• [Exercise instructions]:
Where does the string "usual" appear in the material? Copy each line that holds it.
:::::
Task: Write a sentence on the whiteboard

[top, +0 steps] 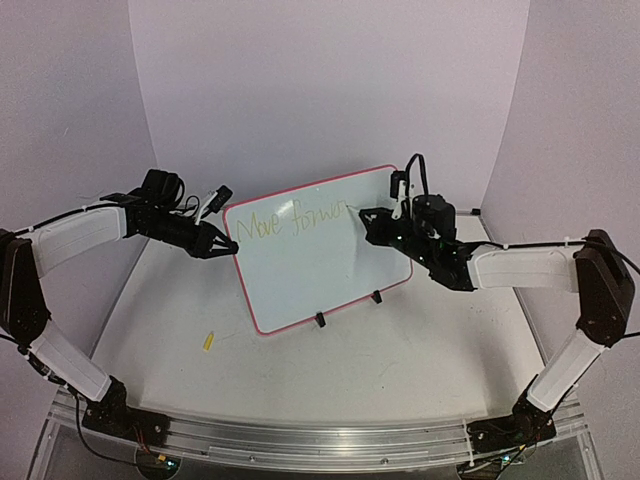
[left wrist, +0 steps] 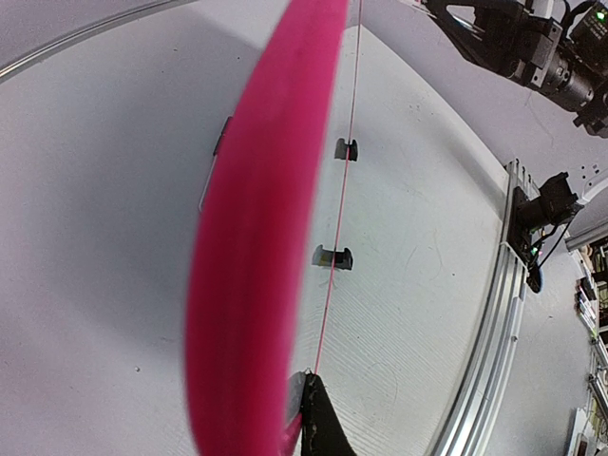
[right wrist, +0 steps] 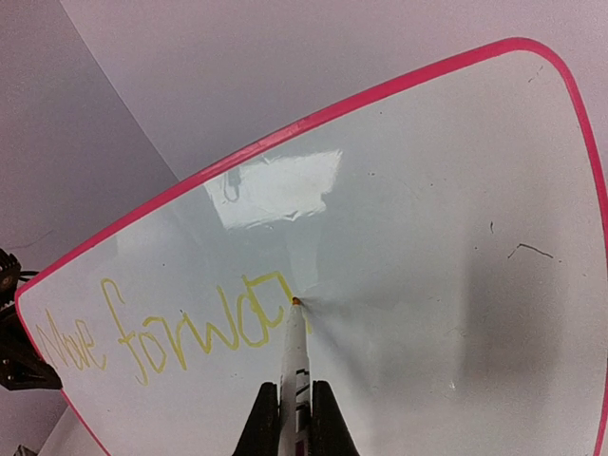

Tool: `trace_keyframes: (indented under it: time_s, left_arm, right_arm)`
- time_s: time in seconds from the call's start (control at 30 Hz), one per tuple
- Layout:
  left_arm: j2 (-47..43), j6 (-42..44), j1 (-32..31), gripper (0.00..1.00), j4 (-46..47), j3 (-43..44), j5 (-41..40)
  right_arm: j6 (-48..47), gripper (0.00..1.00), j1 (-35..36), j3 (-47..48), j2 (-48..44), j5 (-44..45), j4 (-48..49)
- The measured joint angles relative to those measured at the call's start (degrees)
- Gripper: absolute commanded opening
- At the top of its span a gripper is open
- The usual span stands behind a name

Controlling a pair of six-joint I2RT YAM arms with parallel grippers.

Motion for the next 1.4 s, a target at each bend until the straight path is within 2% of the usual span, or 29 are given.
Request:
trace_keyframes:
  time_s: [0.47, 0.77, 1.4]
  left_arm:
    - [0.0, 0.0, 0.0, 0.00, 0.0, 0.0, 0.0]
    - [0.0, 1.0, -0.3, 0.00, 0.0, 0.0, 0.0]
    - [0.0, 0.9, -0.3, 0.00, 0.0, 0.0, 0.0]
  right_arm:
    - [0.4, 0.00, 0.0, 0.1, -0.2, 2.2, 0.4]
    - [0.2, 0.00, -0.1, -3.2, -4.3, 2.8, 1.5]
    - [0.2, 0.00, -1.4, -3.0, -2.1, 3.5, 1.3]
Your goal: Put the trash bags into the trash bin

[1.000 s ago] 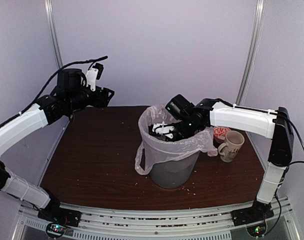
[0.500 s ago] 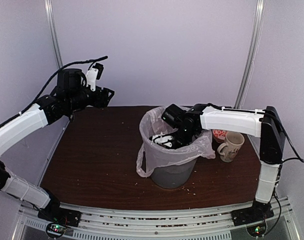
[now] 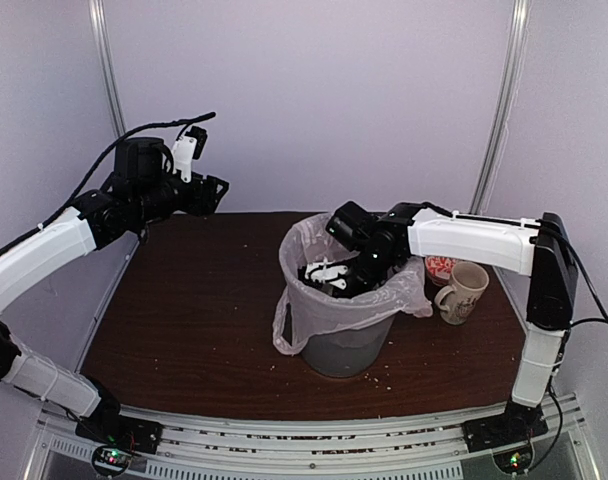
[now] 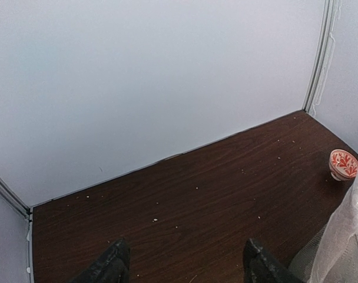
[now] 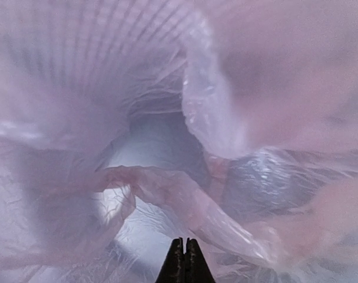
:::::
• [Result]:
- The usual span stands behind a name
Motion for the next 1.4 s, a target at each bend until the straight path is within 2% of the usual span, or 29 are given.

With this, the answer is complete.